### Task directions:
Of all the lines below, return only those starting with the line holding "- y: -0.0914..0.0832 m" and going on through the line holding "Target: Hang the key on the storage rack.", exactly as written.

### Recorded data:
──────────
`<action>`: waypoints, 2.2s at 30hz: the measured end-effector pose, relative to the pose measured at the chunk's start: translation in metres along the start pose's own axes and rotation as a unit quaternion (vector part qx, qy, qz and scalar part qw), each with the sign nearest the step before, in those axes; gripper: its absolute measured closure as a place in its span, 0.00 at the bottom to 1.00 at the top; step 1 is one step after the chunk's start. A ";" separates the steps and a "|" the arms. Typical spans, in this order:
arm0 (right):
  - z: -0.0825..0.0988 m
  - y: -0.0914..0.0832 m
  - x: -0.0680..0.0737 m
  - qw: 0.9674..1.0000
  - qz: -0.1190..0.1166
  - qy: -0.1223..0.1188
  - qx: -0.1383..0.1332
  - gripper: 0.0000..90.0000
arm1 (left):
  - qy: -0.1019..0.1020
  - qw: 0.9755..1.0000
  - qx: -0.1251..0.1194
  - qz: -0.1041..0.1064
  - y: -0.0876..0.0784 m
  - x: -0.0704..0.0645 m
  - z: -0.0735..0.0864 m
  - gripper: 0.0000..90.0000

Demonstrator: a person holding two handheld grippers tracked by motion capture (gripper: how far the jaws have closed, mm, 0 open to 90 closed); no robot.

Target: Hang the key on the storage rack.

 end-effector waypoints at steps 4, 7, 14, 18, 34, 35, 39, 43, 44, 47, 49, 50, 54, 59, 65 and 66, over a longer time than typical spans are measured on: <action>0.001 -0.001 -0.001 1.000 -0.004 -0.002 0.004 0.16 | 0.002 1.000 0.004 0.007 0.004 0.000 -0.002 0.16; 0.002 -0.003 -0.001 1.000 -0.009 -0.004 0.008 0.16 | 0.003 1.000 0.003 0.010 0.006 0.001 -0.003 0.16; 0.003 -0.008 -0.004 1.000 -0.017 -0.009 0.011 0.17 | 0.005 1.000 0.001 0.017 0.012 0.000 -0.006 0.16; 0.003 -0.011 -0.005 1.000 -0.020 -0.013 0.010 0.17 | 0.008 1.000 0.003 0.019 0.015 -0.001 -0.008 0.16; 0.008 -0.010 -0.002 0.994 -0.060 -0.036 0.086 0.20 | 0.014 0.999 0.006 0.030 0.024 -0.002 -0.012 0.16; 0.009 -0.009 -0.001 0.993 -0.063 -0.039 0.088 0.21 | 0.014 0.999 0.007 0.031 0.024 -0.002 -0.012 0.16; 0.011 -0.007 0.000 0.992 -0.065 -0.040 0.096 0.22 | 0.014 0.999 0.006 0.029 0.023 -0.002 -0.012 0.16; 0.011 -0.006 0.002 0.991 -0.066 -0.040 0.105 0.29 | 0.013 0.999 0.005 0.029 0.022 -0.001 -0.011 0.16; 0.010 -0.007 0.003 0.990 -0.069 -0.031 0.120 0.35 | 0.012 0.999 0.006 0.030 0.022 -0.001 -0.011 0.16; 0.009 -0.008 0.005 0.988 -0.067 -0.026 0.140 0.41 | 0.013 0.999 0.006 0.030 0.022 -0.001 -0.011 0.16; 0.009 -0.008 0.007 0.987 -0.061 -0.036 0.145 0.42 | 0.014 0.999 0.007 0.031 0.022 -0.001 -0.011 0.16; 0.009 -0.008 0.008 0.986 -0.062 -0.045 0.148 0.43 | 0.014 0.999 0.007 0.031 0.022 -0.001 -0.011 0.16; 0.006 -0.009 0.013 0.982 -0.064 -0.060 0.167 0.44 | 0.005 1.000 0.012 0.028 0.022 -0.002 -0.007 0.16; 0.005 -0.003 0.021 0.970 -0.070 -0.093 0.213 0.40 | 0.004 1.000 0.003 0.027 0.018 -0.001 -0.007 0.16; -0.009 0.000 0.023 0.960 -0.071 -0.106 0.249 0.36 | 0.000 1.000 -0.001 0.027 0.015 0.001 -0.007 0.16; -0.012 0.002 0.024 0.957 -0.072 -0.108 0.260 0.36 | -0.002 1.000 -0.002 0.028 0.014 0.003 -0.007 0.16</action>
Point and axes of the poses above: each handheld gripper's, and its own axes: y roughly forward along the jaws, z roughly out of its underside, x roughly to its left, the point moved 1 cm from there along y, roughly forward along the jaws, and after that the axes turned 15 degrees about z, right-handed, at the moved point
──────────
### Exercise response:
  - y: -0.0914..0.0832 m
  - x: -0.0680..0.0737 m
  - qw: 0.9674..1.0000
  - qz: -0.1190..0.1166
  - qy: -0.1223..0.1188
  - qx: -0.1383..0.1332
  - gripper: 0.0000..90.0000
arm1 (left):
  - qy: -0.1019..0.1020
  - qw: 0.9755..1.0000
  - qx: -0.1251..0.1194
  - qz: -0.1041..0.1064
  - y: -0.0876..0.0784 m
  - x: -0.0704..0.0645 m
  - z: -0.0735..0.0864 m
  - gripper: 0.0000..90.0000

Demonstrator: a person holding two handheld grippers tracked by motion capture (gripper: how far the jaws have closed, mm, 0 open to 90 closed); no robot.

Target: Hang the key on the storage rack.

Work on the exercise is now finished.